A content warning - there's some oblique reference to sexual violence, but it isn't graphic and it's not the only horrible thing obliquely hinted to. I tried to treat all the horrible things in this story (and there are many horrible things) with the gravity they deserved and I only hope I succeeded. I'll explain more of my thought process in the afterword.
Without further ado:
The contractions started at eleven at night.

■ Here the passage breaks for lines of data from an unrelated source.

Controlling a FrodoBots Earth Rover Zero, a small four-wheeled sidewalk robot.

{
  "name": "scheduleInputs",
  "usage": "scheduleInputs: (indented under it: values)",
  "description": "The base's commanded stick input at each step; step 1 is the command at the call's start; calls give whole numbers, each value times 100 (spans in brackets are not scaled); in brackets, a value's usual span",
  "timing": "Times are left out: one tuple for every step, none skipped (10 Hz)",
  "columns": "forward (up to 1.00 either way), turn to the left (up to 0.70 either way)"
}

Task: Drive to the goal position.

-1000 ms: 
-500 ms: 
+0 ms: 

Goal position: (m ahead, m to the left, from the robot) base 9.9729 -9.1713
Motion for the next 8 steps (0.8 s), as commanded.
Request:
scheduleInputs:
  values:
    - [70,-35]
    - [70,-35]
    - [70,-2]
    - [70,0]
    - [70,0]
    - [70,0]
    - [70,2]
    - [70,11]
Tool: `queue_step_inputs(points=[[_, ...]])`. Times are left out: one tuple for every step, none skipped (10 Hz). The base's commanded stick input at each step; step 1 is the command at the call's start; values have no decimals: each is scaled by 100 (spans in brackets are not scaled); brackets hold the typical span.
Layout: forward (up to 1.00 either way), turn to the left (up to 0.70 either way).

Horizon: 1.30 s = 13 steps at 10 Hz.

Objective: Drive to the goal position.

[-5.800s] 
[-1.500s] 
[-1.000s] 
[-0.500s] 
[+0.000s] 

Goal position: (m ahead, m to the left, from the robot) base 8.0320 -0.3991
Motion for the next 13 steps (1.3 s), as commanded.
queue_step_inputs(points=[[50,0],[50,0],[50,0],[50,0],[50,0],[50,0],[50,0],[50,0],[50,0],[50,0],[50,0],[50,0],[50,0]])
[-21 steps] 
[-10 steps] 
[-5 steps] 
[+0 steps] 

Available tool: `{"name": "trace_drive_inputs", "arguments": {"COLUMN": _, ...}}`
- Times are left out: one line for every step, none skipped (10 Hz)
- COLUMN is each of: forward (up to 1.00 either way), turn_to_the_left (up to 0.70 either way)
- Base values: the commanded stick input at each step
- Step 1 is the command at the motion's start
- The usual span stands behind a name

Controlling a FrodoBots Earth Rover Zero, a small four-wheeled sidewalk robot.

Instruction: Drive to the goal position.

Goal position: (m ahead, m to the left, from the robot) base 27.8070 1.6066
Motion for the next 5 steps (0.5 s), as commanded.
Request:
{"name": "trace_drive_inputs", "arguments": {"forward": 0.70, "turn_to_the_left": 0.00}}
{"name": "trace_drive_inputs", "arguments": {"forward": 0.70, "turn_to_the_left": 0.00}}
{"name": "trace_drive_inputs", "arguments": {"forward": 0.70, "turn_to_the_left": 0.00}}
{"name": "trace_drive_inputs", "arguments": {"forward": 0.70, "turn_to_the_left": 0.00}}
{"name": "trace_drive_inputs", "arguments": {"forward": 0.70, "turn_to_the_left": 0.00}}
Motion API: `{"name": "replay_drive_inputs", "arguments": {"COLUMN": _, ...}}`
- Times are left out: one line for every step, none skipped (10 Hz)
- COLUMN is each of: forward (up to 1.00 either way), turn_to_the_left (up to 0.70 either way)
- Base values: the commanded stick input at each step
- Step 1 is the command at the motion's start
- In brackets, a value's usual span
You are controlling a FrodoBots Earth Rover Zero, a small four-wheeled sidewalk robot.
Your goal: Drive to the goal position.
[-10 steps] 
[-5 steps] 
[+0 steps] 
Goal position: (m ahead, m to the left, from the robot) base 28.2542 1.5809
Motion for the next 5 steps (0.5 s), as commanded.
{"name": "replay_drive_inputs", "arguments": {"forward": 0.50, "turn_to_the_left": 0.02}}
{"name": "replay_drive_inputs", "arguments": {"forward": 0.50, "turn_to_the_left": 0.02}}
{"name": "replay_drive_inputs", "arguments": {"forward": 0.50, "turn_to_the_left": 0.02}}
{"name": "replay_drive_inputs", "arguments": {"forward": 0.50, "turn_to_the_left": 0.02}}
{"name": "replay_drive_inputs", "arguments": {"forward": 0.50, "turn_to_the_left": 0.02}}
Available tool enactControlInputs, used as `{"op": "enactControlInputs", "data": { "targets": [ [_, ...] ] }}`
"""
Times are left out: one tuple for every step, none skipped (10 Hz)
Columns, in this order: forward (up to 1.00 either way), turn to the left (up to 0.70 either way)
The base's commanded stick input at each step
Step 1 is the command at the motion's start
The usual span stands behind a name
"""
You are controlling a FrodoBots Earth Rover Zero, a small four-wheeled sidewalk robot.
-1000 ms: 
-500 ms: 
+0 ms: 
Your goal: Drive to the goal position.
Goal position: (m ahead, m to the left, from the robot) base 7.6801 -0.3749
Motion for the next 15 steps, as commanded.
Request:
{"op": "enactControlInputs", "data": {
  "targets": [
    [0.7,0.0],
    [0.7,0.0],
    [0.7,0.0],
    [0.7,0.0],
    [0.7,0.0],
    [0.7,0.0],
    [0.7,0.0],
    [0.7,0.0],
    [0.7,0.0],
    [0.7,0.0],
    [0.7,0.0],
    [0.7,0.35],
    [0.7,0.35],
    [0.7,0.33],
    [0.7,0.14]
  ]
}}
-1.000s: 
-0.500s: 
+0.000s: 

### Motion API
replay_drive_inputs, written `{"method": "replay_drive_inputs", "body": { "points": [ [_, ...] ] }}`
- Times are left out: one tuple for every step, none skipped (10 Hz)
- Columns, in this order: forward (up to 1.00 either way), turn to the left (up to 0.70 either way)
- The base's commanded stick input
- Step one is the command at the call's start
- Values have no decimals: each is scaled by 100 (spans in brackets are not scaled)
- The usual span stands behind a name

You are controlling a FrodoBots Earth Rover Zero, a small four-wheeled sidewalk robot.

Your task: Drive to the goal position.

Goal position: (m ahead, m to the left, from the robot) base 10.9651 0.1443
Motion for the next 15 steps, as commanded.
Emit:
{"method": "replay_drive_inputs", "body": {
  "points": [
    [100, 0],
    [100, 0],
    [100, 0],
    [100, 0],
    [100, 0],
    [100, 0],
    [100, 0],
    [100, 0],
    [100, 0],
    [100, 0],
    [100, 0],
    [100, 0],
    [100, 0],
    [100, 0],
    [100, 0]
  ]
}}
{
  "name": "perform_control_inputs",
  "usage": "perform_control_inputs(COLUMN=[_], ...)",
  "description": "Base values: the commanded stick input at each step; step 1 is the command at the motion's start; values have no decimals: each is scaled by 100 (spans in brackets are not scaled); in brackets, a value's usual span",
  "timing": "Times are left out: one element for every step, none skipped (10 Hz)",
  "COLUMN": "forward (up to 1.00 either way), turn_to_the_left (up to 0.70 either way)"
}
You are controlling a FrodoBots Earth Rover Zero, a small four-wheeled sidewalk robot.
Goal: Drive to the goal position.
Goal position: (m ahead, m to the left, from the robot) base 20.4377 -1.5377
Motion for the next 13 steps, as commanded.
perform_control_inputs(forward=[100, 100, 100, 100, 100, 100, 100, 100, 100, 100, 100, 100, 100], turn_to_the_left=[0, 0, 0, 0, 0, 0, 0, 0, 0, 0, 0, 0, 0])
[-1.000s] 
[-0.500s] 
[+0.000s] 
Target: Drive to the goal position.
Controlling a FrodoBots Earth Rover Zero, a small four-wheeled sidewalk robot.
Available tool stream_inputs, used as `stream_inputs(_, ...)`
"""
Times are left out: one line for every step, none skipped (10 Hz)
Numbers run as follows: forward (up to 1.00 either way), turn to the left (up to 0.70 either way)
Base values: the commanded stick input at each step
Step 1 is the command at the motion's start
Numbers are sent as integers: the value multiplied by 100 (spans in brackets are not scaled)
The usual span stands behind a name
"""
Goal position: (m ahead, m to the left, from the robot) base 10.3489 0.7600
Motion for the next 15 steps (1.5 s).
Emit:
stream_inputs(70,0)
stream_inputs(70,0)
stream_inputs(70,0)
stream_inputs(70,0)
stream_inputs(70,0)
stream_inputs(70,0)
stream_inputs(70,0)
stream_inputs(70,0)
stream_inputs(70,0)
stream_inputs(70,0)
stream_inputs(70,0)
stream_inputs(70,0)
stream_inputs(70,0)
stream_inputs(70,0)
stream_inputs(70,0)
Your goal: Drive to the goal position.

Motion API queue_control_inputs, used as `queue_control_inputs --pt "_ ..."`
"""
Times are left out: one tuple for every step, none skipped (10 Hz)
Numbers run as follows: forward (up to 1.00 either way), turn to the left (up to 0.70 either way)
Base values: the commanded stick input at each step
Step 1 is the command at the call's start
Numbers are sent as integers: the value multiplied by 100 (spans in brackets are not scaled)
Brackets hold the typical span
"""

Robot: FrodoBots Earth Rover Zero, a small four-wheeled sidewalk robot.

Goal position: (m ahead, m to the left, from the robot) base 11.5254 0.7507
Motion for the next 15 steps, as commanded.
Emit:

Graciela struggled onto her feet and called to her mother Angelica. They both knew this was coming. Graciela’s stomach had grown large enough that there was no denying it.
The baby was here.
As they rushed out into the battered Ford they paid but the scantest attention to the picture of Graciela and Diosdado on their wedding day, barely a year ago. It wasn’t long after that he was called up to fight in jungles coated with bullets and napalm and Agent Orange, merely one sea away from where Angelica had fled. Angelica had testified at the trial of Yamashita and then left the city entirely on a ship from Tondo to San Francisco. She had never returned to the city of her birth.
Graciela panicked, and Angelica reassured her with the stern tone that only a survivor of a battle that left her home city in the league of Stalingrad could muster. After all she had seen and all she had endured, childbirth was easy, life-affirming even.
To Angelica childbirth symbolized newness, even if it had its own discomforts. The child was born in San Francisco, after she had eked out her own existence there briefly before leaving for greener pastures, quite literally, in the grape farms of Fresno County. She had raised Graciela here, just the two of them. This was something that an artillery shell coming from MacArthur’s guns could not take away.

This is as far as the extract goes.